An exact copy of all the data is the required output.

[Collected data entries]
——

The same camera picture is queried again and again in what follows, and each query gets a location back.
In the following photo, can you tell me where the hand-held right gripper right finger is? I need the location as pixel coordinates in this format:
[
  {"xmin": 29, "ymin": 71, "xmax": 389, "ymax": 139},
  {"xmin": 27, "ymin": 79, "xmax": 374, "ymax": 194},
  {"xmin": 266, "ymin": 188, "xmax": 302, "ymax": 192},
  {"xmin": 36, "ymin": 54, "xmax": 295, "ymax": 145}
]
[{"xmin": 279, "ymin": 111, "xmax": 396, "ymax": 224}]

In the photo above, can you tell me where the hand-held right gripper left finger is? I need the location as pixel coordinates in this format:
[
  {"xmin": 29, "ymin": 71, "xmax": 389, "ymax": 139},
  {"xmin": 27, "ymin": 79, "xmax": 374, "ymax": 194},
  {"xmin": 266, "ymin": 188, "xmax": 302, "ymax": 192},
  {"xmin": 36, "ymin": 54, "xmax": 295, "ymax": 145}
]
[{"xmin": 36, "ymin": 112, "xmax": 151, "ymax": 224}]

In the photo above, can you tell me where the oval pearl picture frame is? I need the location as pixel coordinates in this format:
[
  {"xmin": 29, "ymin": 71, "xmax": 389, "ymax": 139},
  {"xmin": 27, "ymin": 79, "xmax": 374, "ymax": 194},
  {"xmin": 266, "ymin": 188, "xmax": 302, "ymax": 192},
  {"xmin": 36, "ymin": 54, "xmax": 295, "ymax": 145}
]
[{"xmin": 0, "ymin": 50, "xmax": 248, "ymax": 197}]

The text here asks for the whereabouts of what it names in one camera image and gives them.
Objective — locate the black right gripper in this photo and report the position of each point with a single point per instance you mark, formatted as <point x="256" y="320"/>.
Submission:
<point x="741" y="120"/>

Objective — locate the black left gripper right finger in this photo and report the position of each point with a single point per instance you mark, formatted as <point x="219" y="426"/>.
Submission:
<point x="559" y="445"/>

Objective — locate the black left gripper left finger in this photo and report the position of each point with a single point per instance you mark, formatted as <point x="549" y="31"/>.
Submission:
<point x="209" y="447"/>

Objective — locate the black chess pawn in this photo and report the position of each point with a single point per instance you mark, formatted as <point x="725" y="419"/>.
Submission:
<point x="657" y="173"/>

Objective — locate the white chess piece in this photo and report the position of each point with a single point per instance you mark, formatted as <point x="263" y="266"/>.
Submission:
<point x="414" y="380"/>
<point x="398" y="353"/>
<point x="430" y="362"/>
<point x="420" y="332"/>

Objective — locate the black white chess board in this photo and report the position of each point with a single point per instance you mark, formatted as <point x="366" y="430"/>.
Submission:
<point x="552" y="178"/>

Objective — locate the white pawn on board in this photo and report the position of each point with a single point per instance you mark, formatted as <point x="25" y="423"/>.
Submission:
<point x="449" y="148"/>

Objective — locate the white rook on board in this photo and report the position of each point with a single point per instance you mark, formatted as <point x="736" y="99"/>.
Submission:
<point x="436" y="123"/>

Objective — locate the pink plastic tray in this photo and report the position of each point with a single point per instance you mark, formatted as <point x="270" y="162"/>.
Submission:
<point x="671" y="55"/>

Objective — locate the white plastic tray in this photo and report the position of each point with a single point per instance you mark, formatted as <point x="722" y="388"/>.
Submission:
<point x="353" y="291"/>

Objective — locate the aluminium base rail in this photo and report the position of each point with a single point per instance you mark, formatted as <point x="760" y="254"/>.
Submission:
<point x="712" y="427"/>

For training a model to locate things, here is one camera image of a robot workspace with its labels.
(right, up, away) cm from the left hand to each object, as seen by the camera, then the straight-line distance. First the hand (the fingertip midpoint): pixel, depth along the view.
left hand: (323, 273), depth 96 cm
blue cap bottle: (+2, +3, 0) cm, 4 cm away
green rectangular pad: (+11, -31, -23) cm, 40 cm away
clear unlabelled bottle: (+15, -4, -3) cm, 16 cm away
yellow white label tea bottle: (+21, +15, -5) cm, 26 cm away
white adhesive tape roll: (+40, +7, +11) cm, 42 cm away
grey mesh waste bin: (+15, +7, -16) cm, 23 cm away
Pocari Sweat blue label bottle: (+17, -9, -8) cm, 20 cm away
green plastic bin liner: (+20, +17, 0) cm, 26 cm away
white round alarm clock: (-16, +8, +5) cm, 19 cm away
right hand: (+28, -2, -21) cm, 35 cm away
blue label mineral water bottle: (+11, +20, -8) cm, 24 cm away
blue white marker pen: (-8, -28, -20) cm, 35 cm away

——

Solution to this task:
The same camera picture is queried again and again in what follows, and each query gets a location back.
In the following photo, can you tell me where the hand-held right gripper right finger is? I need the location as pixel coordinates in this format:
[
  {"xmin": 29, "ymin": 71, "xmax": 389, "ymax": 139},
  {"xmin": 27, "ymin": 79, "xmax": 374, "ymax": 194},
  {"xmin": 266, "ymin": 188, "xmax": 302, "ymax": 192},
  {"xmin": 36, "ymin": 54, "xmax": 295, "ymax": 145}
]
[{"xmin": 279, "ymin": 111, "xmax": 396, "ymax": 224}]

In the photo above, can you tell me where the hand-held right gripper left finger is? I need the location as pixel coordinates in this format:
[
  {"xmin": 29, "ymin": 71, "xmax": 389, "ymax": 139},
  {"xmin": 27, "ymin": 79, "xmax": 374, "ymax": 194},
  {"xmin": 266, "ymin": 188, "xmax": 302, "ymax": 192},
  {"xmin": 36, "ymin": 54, "xmax": 295, "ymax": 145}
]
[{"xmin": 36, "ymin": 112, "xmax": 151, "ymax": 224}]

In the photo above, can you tell me where the oval pearl picture frame is? I need the location as pixel coordinates in this format:
[
  {"xmin": 29, "ymin": 71, "xmax": 389, "ymax": 139},
  {"xmin": 27, "ymin": 79, "xmax": 374, "ymax": 194},
  {"xmin": 266, "ymin": 188, "xmax": 302, "ymax": 192},
  {"xmin": 36, "ymin": 54, "xmax": 295, "ymax": 145}
]
[{"xmin": 0, "ymin": 50, "xmax": 248, "ymax": 197}]

The text here asks for the whereabouts of what it names in one camera image and gives them.
Objective — locate the black right gripper in this photo and report the position of each point with a single point per instance you mark, formatted as <point x="256" y="320"/>.
Submission:
<point x="741" y="120"/>

Objective — locate the black left gripper right finger in this photo and report the position of each point with a single point per instance you mark, formatted as <point x="219" y="426"/>.
Submission:
<point x="559" y="445"/>

Objective — locate the black left gripper left finger in this photo and report the position of each point with a single point per instance you mark, formatted as <point x="549" y="31"/>.
Submission:
<point x="209" y="447"/>

Objective — locate the black chess pawn in this photo and report the position of each point with a single point per instance you mark, formatted as <point x="725" y="419"/>.
Submission:
<point x="657" y="173"/>

Objective — locate the white chess piece in this photo and report the position of each point with a single point per instance you mark, formatted as <point x="263" y="266"/>.
Submission:
<point x="414" y="380"/>
<point x="398" y="353"/>
<point x="430" y="362"/>
<point x="420" y="332"/>

Objective — locate the black white chess board in this photo and report the position of each point with a single point per instance you mark, formatted as <point x="366" y="430"/>.
Submission:
<point x="552" y="178"/>

Objective — locate the white pawn on board in this photo and report the position of each point with a single point per instance you mark, formatted as <point x="25" y="423"/>.
Submission:
<point x="449" y="148"/>

Objective — locate the white rook on board in this photo and report the position of each point with a single point per instance you mark, formatted as <point x="736" y="99"/>.
Submission:
<point x="436" y="123"/>

Objective — locate the pink plastic tray in this photo and report the position of each point with a single point per instance you mark, formatted as <point x="270" y="162"/>.
Submission:
<point x="671" y="55"/>

Objective — locate the white plastic tray in this photo and report the position of each point with a single point per instance you mark, formatted as <point x="722" y="388"/>.
Submission:
<point x="353" y="291"/>

Objective — locate the aluminium base rail in this photo and report the position of each point with a single point per instance you mark, formatted as <point x="760" y="254"/>.
Submission:
<point x="712" y="427"/>

For training a model to locate things, here is one camera image of a robot workspace with its labels.
(right, up, away) cm from the left hand to each object, as seen by the camera, then the straight-line distance. First the hand (the fingertip midpoint): pixel, depth along the view.
left hand: (323, 273), depth 96 cm
blue cap bottle: (+2, +3, 0) cm, 4 cm away
green rectangular pad: (+11, -31, -23) cm, 40 cm away
clear unlabelled bottle: (+15, -4, -3) cm, 16 cm away
yellow white label tea bottle: (+21, +15, -5) cm, 26 cm away
white adhesive tape roll: (+40, +7, +11) cm, 42 cm away
grey mesh waste bin: (+15, +7, -16) cm, 23 cm away
Pocari Sweat blue label bottle: (+17, -9, -8) cm, 20 cm away
green plastic bin liner: (+20, +17, 0) cm, 26 cm away
white round alarm clock: (-16, +8, +5) cm, 19 cm away
right hand: (+28, -2, -21) cm, 35 cm away
blue label mineral water bottle: (+11, +20, -8) cm, 24 cm away
blue white marker pen: (-8, -28, -20) cm, 35 cm away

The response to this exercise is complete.